Cheng had found the strength to survive her torture and imprisonment in part from the conviction that she would one day be reunited with her daughter, Meiping. But upon being released she found out Meiping had died in the opening stages of the Cultural Revolution. The government had never notified her.

The death had been officially declared a suicide, caused by her daughter's failure to assume "a correct attitude toward the Great Proletarian Cultural Revolution." Cheng was not satisfied with this explanation. So she set out to discover what really happened. Within a few months she knew the truth: Meiping had been kidnapped by the radicals and, when she refused to confess that her mother was a "spy for the imperialists," had been pushed out of a ninth-story window.

Cheng was finally "rehabilitated" in 1978, and the government admitted that her prosecution and imprisonment was a mistake. Several years later, she was allowed to leave China. She now resides in Washington, D.C., and is soon to become an American citizen. "The United States is the right place for me," she believes. "Here are Jewish survivors of the Holocaust, persecuted dissidents from repressive regimes, boat people from Vietnam, and political refugees from tyranny."

Throughout her book, Cheng modestly downplays her importance in the scheme of things. Yet if she had confessed to spying, the consequences for China might well have been of tremendous and tragic moment. Armed with her confession, the radicals would have bloodied Premier Chou. With Chou out of the way or weakened, the second rank of moderates, among them Deng Xiaoping, would have been exposed to radical wrath. Not only would the leading radicals, those arrested and publicly pilloried as the Gang of Four, have avoided this fate, they would have maintained or improved their positions on the Politburo. In the best case the economic reforms of the past 10 years would have come much more slowly and haphazardly. In the worst cast the Cultural Revolution, with its insatiable need for victims, would be continuing in China today.

In her great courage and personal fortitude, Cheng resembles a character out of an Ayn Rand novel. But while Rand's characters seem to come by their inner strength instinctively, or by a simple act of will, Cheng is able to face adversity because of her religious faith, her love for her family, especially her daughter, and her love for her country.
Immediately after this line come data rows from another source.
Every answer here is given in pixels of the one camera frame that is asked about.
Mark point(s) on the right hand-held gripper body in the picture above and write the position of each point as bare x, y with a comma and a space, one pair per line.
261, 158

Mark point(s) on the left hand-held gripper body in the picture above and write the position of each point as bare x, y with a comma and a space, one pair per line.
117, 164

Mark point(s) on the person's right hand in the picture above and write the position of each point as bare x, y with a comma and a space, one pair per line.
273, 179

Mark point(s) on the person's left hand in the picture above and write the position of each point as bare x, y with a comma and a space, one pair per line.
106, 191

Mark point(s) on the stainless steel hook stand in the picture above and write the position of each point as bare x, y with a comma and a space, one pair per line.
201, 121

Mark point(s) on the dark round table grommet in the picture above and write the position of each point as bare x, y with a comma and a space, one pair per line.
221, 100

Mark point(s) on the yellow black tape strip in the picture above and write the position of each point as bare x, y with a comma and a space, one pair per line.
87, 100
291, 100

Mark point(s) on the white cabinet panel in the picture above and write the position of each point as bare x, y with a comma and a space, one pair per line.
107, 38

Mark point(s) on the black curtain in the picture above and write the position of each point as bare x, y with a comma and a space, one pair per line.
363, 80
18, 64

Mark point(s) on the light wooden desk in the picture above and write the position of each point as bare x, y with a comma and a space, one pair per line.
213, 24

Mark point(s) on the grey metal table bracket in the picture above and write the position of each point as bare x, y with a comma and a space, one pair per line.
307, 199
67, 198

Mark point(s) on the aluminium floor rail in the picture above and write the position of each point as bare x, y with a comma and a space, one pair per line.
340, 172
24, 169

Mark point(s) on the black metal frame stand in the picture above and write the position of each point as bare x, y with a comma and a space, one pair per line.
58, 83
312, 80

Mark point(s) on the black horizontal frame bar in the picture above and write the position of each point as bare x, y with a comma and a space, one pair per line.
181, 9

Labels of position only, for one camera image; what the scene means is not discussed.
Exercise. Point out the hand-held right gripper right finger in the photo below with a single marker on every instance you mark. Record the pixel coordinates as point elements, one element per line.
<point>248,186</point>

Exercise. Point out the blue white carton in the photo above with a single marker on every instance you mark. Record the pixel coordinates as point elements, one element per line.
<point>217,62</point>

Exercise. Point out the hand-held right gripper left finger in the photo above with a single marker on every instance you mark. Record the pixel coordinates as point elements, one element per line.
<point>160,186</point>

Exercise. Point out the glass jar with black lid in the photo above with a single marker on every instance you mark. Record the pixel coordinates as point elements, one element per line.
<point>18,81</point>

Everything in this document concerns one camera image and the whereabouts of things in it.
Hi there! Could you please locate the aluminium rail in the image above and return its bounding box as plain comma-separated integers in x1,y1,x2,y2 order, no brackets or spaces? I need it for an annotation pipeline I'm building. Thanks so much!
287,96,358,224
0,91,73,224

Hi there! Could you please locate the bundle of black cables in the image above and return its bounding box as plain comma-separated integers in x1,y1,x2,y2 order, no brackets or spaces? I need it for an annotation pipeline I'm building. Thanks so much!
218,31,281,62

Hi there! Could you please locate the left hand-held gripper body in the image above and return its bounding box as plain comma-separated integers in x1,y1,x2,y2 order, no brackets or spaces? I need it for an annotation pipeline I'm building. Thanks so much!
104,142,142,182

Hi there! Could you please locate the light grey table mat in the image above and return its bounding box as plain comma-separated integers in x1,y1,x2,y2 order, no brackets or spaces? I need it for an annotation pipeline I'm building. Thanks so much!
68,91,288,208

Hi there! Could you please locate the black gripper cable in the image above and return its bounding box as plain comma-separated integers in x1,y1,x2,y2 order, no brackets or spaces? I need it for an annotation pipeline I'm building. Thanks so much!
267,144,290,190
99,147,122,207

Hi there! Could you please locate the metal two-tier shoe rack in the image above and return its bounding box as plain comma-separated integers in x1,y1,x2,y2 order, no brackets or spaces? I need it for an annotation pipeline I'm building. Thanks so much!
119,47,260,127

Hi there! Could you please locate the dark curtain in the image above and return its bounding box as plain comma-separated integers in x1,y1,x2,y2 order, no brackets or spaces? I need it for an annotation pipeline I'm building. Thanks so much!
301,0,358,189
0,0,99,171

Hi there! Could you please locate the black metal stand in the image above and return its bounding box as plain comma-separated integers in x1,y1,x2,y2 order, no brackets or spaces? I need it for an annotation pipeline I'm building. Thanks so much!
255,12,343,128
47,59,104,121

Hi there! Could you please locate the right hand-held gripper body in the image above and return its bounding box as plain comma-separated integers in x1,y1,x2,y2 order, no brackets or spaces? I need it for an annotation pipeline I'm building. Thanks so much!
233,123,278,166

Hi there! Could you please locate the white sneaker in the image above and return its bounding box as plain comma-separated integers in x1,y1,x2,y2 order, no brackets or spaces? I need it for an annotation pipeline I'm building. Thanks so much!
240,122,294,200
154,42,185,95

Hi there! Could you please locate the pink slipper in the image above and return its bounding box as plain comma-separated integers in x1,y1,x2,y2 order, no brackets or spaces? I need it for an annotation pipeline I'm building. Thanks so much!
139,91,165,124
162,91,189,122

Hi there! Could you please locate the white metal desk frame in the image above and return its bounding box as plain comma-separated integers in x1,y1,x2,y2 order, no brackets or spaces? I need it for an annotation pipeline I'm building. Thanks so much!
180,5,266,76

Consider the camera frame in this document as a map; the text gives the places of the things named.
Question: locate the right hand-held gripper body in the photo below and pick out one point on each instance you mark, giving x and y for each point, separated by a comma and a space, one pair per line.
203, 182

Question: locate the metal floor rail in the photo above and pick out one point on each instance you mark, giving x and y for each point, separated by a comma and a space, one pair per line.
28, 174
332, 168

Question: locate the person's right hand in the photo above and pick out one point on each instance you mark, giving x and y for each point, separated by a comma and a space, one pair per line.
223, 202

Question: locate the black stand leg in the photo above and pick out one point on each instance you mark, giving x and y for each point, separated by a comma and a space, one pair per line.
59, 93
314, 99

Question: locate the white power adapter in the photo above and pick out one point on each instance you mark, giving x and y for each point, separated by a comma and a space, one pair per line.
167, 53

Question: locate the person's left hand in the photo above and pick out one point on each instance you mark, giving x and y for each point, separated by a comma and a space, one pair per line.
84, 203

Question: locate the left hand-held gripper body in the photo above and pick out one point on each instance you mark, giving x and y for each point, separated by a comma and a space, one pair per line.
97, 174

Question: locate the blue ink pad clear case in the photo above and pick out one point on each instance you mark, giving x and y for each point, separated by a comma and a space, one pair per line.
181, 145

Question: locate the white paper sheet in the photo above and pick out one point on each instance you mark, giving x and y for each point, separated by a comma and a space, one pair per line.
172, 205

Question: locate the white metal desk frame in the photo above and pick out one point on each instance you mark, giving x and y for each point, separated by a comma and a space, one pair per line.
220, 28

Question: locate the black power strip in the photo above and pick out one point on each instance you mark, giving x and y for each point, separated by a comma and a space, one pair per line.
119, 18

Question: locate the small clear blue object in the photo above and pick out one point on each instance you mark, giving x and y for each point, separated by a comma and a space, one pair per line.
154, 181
Such are the prosaic but essential building blocks out of which she constructs her tenacious resistance to the radical conspiracy that seeks to overthrow all reason and moderation.

It is ironic that the moderate Chinese Communists who were the beneficiaries of Cheng's convictions are scarcely less hostile than the radicals to religious faith, societal mores, and family allegiances. Deng Xiaoping undoubtedly sees such bourgeois sentiments as interfering with the people's affection for the Communist Party. Yet he and his programs were saved by such sentiments, which have a more central role in the formation of character than many collectivists or individualists like to believe.

Steven W. Mosher is the author of Broken Earth: The Rural Chinese and Journey to the Forbidden China and is director of the Asian Studies Center at the Claremont Institute in Montclair, California.